Records from a collection:
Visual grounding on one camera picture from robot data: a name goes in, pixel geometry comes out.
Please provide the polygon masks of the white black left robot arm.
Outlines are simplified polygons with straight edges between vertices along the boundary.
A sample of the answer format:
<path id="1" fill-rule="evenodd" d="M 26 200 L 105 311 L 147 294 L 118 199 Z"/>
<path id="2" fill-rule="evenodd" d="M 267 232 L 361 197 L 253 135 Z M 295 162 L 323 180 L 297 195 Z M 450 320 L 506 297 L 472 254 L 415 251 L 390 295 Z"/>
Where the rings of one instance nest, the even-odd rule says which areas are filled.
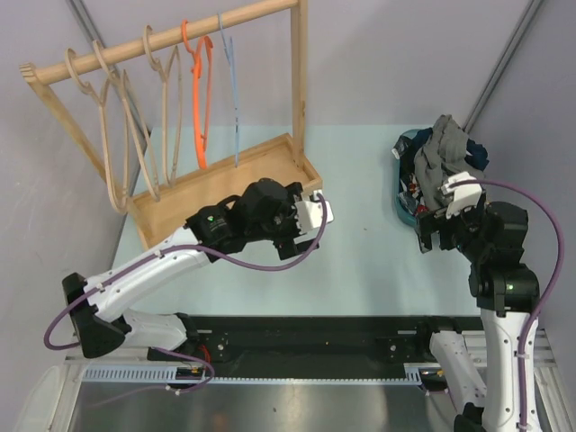
<path id="1" fill-rule="evenodd" d="M 70 317 L 84 357 L 109 355 L 120 347 L 144 347 L 148 359 L 182 360 L 201 349 L 191 316 L 150 314 L 133 305 L 169 279 L 219 260 L 260 272 L 281 272 L 319 247 L 334 219 L 323 192 L 310 195 L 298 182 L 282 185 L 270 178 L 251 183 L 243 194 L 207 205 L 157 245 L 128 263 L 102 274 L 68 275 L 62 282 Z"/>

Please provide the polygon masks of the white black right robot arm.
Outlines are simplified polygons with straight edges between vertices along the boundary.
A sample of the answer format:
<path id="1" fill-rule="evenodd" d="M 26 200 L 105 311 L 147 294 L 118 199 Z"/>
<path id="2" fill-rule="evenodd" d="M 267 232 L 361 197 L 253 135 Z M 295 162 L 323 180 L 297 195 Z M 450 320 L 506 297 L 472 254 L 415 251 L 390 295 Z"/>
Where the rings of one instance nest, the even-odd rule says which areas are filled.
<path id="1" fill-rule="evenodd" d="M 440 364 L 456 410 L 455 431 L 538 431 L 534 341 L 531 319 L 539 282 L 521 258 L 527 211 L 508 202 L 479 202 L 449 216 L 445 210 L 417 217 L 420 248 L 432 248 L 438 234 L 443 250 L 458 250 L 471 264 L 469 288 L 481 311 L 487 372 L 481 375 L 453 328 L 417 335 L 415 349 Z"/>

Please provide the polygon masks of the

*Work to be completed*: Pictures aside, restate the entries word for word.

*Your response*:
Visual grounding on one camera picture from robot data: a name goes in, pixel geometry comes out.
Please provide the polygon masks of the white black left robot arm.
Outlines are simplified polygons with straight edges between vertices along the boundary.
A sample of the answer format:
<path id="1" fill-rule="evenodd" d="M 26 200 L 105 311 L 147 294 L 118 199 Z"/>
<path id="2" fill-rule="evenodd" d="M 267 232 L 361 197 L 253 135 Z M 295 162 L 323 180 L 297 195 Z M 450 320 L 506 297 L 472 254 L 415 251 L 390 295 Z"/>
Where the rings of one instance nest, the even-odd rule says which areas are filled.
<path id="1" fill-rule="evenodd" d="M 70 317 L 84 357 L 109 355 L 120 347 L 144 347 L 148 359 L 182 360 L 201 349 L 191 316 L 150 314 L 133 305 L 169 279 L 219 260 L 260 272 L 281 272 L 319 247 L 334 219 L 323 192 L 310 195 L 298 182 L 282 185 L 270 178 L 251 183 L 243 194 L 207 205 L 157 245 L 128 263 L 102 274 L 68 275 L 62 282 Z"/>

Please provide the polygon masks of the white black right robot arm.
Outlines are simplified polygons with straight edges between vertices along the boundary.
A sample of the answer format:
<path id="1" fill-rule="evenodd" d="M 26 200 L 105 311 L 147 294 L 118 199 Z"/>
<path id="2" fill-rule="evenodd" d="M 267 232 L 361 197 L 253 135 Z M 295 162 L 323 180 L 297 195 Z M 450 320 L 506 297 L 472 254 L 415 251 L 390 295 Z"/>
Where the rings of one instance nest, the even-odd rule says which areas are filled.
<path id="1" fill-rule="evenodd" d="M 440 364 L 456 410 L 455 431 L 538 431 L 534 341 L 531 319 L 539 282 L 521 258 L 527 211 L 508 202 L 479 202 L 449 216 L 445 210 L 417 217 L 420 248 L 432 248 L 438 234 L 443 250 L 458 250 L 471 264 L 469 288 L 481 311 L 487 372 L 481 375 L 453 328 L 417 335 L 415 349 Z"/>

Please provide the polygon masks of the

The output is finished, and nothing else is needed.